2. De veroordeling van een partij in de proceskosten is geregeld in de artikelen 8:75 en 8:75a van de Awb en nader uitgewerkt in het Besluit proceskosten bestuursrecht (Bpb). Als een beroep wordt ingetrokken, omdat het bestuursorgaan geheel of gedeeltelijk aan de indiener van het beroepschrift is tegemoet gekomen, kan de rechtbank op verzoek van de indiener dat bestuursorgaan bij afzonderlijke uitspraak veroordelen in de proceskosten. Dit is geregeld in artikel 8:75a van de Awb.
3. Gelet op de gedingstukken en het hiervoor weergegeven procesverloop is verweerder tegemoet gekomen aan het beroep van verzoekster.

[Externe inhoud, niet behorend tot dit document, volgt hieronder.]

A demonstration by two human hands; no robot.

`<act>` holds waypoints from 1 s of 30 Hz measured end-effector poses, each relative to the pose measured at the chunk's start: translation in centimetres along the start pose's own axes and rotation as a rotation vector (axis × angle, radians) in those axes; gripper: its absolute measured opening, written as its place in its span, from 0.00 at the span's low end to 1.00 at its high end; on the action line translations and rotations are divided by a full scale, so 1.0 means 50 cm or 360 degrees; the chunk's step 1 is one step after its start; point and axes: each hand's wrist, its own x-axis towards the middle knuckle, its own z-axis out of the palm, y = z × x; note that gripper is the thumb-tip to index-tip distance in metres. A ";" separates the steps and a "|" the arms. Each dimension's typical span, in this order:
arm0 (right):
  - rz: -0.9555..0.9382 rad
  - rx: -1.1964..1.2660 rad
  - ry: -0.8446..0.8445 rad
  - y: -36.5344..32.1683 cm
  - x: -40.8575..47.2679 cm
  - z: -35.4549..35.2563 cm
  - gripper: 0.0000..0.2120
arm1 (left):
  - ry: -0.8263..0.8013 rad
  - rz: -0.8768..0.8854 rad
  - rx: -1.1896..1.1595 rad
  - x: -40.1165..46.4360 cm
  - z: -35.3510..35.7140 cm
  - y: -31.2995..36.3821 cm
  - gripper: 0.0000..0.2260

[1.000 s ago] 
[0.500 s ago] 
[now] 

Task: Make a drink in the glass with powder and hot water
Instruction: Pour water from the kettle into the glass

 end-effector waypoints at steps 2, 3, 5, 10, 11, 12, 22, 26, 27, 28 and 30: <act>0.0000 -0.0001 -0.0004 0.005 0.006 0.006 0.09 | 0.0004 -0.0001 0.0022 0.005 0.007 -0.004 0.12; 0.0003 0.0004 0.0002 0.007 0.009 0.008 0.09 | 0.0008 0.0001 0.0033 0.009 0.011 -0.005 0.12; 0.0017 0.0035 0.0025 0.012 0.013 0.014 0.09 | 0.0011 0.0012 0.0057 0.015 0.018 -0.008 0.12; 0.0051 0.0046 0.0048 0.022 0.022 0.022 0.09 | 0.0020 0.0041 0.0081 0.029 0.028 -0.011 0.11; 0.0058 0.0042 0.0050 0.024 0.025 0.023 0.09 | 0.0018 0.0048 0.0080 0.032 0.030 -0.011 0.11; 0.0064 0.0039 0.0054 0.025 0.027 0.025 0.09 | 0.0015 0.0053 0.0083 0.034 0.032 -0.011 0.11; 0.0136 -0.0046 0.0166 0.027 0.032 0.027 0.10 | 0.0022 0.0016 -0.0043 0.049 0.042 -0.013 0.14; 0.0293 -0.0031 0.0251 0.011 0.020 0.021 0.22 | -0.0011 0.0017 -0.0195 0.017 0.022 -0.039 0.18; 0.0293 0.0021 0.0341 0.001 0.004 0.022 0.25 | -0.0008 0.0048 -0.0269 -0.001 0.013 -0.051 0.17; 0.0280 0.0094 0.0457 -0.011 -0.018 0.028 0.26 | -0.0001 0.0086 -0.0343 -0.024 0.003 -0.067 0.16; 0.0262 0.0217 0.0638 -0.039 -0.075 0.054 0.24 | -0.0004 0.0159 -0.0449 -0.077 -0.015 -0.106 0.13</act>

4. Verweerder is weliswaar tegemoet gekomen aan het beroep, maar toch bestaat er geen aanleiding om de proceskosten te vergoeden. Verzoekster heeft verzocht om teruggave van haar betaalde griffierechten. De rechtbank stelt vast dat verzoekster als kosten het bedrag van € 184,- heeft vermeld. Voor zover de genoemde kosten zien op het betaalde griffierecht overweegt de rechtbank dat dit geen proceskosten zijn. Het verzoek om vergoeding van de proceskosten wordt om die reden dan ook afgewezen.

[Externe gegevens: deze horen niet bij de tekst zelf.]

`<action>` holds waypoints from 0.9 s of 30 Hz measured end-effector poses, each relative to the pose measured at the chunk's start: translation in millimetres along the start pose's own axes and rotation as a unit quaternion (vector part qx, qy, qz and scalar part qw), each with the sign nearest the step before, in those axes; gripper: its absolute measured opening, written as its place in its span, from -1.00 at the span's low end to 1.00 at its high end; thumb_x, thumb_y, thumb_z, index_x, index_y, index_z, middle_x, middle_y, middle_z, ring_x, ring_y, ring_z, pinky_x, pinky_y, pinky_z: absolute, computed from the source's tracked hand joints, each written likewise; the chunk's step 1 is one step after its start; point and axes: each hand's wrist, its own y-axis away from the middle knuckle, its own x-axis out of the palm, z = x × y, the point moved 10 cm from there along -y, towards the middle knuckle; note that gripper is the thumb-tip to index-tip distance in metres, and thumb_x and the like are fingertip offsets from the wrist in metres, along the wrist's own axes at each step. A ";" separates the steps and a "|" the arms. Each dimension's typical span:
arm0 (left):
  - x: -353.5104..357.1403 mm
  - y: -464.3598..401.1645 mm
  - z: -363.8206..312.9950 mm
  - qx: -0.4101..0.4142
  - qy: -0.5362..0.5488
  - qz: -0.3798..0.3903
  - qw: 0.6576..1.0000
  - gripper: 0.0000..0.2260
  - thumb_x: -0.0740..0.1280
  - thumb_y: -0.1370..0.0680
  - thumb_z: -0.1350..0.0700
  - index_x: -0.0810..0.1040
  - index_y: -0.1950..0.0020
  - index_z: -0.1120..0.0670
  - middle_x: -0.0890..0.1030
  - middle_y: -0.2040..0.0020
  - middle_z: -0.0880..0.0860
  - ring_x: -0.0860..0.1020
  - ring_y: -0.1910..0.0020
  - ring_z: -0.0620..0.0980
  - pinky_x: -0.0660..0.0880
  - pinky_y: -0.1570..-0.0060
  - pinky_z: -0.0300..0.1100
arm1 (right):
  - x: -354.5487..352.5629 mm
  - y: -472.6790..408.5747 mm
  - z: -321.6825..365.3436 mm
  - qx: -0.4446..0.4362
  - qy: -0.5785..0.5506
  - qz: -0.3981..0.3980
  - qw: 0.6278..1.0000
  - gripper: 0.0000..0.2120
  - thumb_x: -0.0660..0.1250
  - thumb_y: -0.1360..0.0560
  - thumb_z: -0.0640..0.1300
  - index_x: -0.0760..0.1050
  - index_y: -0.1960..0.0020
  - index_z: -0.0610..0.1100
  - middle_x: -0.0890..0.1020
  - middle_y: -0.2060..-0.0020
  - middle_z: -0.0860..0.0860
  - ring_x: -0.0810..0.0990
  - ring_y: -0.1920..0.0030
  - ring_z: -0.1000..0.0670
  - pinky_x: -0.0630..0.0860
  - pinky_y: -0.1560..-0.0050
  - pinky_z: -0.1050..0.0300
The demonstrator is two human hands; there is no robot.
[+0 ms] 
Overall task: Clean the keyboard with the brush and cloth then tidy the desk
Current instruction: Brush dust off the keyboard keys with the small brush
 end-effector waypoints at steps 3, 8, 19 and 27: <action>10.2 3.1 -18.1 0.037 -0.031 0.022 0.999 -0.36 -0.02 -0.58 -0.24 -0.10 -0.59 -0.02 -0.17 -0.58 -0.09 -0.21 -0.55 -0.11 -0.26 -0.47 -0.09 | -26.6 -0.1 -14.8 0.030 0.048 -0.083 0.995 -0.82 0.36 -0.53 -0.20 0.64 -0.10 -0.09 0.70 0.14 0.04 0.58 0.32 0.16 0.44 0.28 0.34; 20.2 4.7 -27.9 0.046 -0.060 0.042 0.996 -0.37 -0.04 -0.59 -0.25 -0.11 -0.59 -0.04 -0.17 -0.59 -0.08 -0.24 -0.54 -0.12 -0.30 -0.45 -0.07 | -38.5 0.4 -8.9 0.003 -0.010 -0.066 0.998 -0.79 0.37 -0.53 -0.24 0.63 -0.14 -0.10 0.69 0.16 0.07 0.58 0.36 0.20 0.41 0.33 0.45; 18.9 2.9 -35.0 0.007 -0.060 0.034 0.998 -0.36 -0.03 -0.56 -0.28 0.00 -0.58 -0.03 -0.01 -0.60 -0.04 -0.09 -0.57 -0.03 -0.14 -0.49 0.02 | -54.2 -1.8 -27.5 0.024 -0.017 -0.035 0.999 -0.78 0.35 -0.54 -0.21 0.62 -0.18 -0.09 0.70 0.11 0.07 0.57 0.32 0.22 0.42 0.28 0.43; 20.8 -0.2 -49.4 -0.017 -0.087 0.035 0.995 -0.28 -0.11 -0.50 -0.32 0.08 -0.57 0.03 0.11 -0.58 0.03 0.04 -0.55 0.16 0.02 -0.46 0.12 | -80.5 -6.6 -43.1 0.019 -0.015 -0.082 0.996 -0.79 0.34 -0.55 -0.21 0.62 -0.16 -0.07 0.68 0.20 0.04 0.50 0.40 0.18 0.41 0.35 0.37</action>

5. De rechtbank wijst erop dat verweerder op grond van artikel 8:41, zevende lid, van de Awb verplicht is het door verzoekster betaalde griffierecht te vergoeden. Verzoekster zal zich hiervoor dan ook tot verweerder moeten wenden.

Beslissing

De rechtbank wijst het verzoek om proceskostenvergoeding af.

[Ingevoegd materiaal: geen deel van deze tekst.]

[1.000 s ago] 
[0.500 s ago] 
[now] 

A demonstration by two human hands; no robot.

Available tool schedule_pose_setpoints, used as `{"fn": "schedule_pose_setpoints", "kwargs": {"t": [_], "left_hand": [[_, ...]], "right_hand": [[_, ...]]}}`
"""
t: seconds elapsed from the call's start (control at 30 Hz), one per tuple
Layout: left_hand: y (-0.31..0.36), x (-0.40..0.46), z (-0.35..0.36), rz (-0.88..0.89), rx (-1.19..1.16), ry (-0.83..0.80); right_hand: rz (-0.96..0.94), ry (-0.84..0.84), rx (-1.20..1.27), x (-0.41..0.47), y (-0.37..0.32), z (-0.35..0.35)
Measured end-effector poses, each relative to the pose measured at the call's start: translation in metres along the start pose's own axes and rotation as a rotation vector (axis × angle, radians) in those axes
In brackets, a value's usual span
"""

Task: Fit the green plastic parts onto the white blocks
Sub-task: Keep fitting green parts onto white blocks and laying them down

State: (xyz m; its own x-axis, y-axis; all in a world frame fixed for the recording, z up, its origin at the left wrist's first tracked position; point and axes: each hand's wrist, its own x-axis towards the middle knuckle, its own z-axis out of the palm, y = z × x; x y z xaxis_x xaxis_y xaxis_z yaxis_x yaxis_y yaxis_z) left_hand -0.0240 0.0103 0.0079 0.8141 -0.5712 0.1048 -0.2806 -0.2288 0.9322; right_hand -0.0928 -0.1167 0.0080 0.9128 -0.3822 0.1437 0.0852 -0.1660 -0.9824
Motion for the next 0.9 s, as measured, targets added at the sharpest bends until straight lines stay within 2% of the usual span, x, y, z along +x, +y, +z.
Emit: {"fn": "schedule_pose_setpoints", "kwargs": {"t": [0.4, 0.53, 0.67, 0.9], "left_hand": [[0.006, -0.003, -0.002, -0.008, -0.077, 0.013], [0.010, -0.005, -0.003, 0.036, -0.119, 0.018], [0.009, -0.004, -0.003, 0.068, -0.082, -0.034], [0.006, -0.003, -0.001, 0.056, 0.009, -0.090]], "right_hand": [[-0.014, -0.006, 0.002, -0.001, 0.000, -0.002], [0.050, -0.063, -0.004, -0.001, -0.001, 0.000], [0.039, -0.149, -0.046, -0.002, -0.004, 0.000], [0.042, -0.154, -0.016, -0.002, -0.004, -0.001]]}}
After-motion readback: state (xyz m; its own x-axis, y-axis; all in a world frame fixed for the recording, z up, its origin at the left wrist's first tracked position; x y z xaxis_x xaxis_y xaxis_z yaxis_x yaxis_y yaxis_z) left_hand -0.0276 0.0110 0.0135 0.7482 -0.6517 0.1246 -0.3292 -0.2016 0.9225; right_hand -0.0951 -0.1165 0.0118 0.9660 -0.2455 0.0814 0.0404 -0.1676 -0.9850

Deze uitspraak is gedaan door mr. M.W. de Jonge, rechter, in aanwezigheid van A.J. Kinds, griffier en openbaar gemaakt door middel van geanonimiseerde publicatie op rechtspraak.nl.
griffier
rechter
Een afschrift van deze uitspraak is verzonden aan partijen op:

Bent u het niet eens met deze uitspraak?

Als u het niet eens bent met deze uitspraak, kunt u een brief sturen naar de rechtbank waarin u uitlegt waarom u het er niet mee eens bent. Dit heet een verzetschrift. U moet dit verzetschrift indienen binnen 6 weken na de dag waarop deze uitspraak is verzonden. U ziet deze datum hierboven. Als u graag een zitting wilt waarin u uw verzetschrift kunt toelichten, kunt u dit in uw verzetschrift vermelden.